RALEIGH, N.C. (AP) — The North Carolina Symphony has released its first commercial recording, but it's a jazz saxophonist, three-time Grammy winner Branford Marsalis, who gets top billing on the classical release. "American Spectrum," a four-work compact disc, features Marsalis the soloist on one performance and his quartet on another. And Marsalis has no airs when it comes to classical music, which he says requires more attention to detail than jazz.

"All the music we grow up with in our country, you can have certain little technical quirks or deficiencies, and you can just pass it off as part of your personal style," Classical music "is a different aesthetic completely."

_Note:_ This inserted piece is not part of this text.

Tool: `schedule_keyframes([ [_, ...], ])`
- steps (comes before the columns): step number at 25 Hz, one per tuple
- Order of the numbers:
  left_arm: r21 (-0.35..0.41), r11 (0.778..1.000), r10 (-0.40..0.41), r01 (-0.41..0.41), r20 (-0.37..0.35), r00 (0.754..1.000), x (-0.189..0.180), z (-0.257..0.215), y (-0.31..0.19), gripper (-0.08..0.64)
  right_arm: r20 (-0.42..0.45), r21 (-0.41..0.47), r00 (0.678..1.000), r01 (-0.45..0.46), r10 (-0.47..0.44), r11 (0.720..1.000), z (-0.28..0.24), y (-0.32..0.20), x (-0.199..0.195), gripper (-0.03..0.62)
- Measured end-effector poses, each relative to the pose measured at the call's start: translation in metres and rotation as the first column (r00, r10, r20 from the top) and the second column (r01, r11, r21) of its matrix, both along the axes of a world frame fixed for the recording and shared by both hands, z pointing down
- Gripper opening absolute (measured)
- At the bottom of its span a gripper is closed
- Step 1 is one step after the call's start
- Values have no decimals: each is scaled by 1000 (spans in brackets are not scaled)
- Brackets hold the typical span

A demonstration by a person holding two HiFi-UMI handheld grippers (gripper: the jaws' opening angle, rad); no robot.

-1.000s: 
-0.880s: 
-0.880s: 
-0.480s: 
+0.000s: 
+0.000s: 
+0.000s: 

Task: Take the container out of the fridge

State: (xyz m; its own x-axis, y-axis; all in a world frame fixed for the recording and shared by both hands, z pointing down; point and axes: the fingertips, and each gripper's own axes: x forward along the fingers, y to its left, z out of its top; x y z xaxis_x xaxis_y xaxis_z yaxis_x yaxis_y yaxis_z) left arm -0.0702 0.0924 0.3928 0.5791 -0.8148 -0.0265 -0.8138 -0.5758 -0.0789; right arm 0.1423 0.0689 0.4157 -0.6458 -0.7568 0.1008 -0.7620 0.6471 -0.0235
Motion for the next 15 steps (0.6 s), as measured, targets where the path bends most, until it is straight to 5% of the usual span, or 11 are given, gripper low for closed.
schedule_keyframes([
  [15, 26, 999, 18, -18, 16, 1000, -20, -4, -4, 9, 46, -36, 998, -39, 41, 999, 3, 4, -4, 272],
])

Marsalis performs as a soloist on John Williams' "Escapades" and his quartet performs on Ned Rorem's "Lions (a Dream)." Because the jazz band leader had performed with the North Carolina Symphony in the past, symphony music director Grant Llewellyn knew what to expect. "As jazz musicians go, Branford ... not only reads music fluently, he is fascinated by the whole orchestral, symphonic scene," Llewellyn said.

The quartet musicians may not be as versed in classical music, he said, but are "such naturally smart, instinctive musicians that between us all, we could all end up on the same page." Marsalis, who moved with his wife and three children from New Rochelle, N.Y., to Durham in 2002, is a member of the symphony's Board of Trustees. Marsalis has come to relish the "adagio" in classical music, the slower movement in a piece. "I think because musicians are so obsessed with technical perfection, they spend a lot more time working on the fast bits," Marsalis said. "And the slow bits to me are where all the meat and bones are ... That's the part that affect people the most."

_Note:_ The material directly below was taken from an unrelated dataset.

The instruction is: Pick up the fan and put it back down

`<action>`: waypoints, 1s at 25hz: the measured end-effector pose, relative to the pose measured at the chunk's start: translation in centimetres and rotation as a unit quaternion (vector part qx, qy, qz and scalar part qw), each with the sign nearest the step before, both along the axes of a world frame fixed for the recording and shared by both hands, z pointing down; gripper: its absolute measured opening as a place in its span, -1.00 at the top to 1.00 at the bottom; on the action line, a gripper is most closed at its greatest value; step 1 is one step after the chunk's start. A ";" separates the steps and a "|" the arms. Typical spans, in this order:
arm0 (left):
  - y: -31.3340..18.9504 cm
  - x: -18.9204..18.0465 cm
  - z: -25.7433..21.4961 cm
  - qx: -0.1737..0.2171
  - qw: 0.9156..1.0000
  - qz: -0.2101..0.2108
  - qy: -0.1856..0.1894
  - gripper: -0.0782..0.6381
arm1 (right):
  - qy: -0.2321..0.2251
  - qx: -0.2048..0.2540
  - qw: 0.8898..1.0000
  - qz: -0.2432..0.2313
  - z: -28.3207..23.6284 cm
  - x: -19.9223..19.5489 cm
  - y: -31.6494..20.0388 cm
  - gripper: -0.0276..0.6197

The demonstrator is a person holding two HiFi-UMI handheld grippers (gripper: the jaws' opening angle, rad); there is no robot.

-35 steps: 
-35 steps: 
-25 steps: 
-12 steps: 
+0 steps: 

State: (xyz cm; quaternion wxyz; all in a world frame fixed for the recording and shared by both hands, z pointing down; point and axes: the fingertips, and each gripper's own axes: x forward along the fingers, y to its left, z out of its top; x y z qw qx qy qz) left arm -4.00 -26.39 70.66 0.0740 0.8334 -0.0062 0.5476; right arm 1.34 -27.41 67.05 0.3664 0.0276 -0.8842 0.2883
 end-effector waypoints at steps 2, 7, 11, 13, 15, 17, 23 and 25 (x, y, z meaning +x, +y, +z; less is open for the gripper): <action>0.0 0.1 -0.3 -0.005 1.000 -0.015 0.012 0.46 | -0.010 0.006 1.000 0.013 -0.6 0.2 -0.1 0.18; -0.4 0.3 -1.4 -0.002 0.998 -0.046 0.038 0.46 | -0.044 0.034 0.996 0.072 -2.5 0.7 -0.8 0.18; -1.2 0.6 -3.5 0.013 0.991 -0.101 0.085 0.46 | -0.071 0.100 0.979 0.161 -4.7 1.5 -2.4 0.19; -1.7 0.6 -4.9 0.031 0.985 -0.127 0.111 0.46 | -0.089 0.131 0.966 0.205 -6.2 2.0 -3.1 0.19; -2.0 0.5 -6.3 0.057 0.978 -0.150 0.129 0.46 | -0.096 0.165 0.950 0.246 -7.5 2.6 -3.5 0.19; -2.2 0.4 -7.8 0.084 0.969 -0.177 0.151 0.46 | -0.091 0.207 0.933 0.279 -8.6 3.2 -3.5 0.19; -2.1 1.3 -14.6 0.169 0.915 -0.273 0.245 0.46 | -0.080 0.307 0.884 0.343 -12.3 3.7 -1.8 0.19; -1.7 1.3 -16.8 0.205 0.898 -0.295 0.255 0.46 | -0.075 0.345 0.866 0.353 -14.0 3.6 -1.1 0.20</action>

Besides two pieces with Marsalis, the symphony also plays "Sunset Strip" by Michael Daugherty and a 27-minute version of "Friandises" by Christopher Rouse. Llewellyn said the symphony easily could have recorded more typical classical fare such as Bach, but sought out more difficult works. That helped attract BIS Records in Stockholm, which is releasing the CD internationally. "I think it's very important for an orchestra of this caliber to be seen and heard on CD and not playing just anything," Llewellyn said. "In jazz, you might just have a chord sheet and everybody needs to know the changes and there is tremendous scope for improvisation," but for the CD, "we were dealing with a much more exacting process."

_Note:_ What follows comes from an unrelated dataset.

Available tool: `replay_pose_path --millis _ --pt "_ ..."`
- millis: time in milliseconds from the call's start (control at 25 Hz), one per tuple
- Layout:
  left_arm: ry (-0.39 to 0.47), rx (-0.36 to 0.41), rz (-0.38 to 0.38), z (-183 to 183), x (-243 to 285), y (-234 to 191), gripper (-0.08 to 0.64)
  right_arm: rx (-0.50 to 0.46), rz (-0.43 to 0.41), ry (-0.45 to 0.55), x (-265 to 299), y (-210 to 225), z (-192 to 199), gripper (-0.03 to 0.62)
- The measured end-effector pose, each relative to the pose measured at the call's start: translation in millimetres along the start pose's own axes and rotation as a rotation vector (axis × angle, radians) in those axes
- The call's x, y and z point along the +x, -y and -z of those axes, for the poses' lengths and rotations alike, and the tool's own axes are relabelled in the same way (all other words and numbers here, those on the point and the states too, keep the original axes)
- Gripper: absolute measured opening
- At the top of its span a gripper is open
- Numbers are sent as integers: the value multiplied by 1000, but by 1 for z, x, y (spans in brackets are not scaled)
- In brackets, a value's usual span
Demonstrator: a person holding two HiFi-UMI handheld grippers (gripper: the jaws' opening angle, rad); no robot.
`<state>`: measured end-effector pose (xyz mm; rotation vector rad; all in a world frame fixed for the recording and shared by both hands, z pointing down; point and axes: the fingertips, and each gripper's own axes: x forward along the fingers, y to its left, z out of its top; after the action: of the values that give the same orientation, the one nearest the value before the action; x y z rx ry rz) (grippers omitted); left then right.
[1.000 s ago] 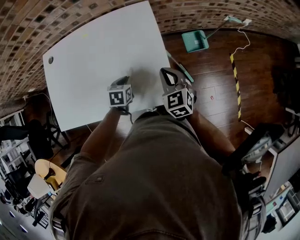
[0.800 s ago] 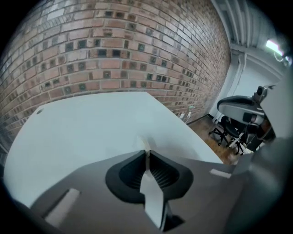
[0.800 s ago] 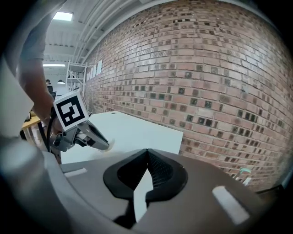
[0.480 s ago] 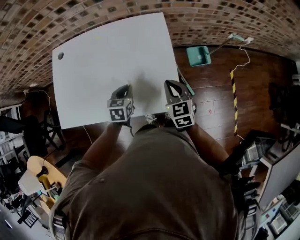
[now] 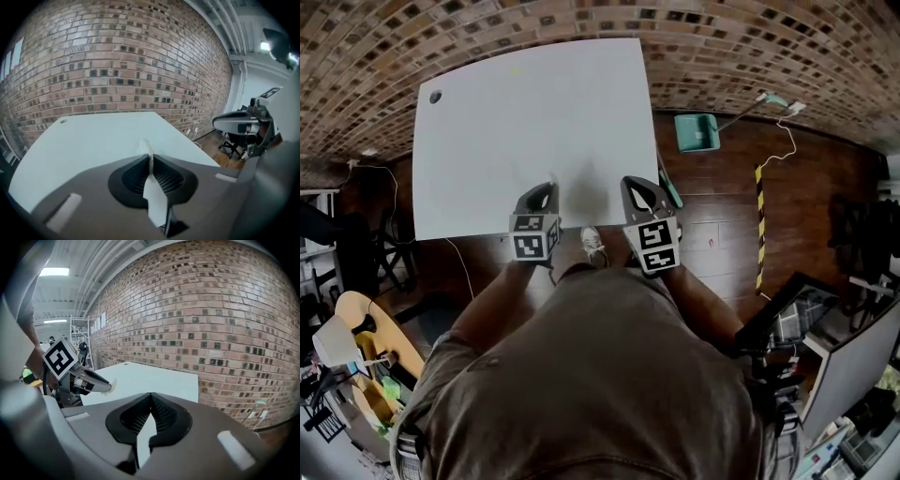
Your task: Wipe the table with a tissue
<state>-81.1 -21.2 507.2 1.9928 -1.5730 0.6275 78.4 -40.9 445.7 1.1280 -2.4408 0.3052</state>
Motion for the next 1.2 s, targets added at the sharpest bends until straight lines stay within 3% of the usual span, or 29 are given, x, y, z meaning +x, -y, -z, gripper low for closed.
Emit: replay_pose_path --millis 120,360,600,880,1200 --pt "39 -16 -43 -7 -21 11 29 -18 -35 21 -13 -1 2 14" --pt "94 -104 -119 17 -50 53 29 -56 -94 68 -58 8 12 14" --pt "182 -144 -206 31 -95 86 29 -127 -163 105 -106 -6 22 14" --pt "302 -38 -217 15 -134 108 29 -151 -177 141 -128 -27 13 14" --pt "347 -12 -184 -3 -129 111 29 -121 -139 174 -131 -17 1 12"
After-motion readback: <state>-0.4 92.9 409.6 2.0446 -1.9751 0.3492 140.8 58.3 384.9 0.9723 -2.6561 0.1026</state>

Symphony president David Chambliss Worters said he doesn't expect the CD, like many classical CDs, to be a moneymaker. But he said it will provide exposure for the symphony and "for changing people's perception about the quality of your organization." Two gifts covered the $170,000 costs of the CD. Worters said BIS was so pleased with results it is moving up the release of a second CD featuring piano concertos by Russian composers that should be out by year's end.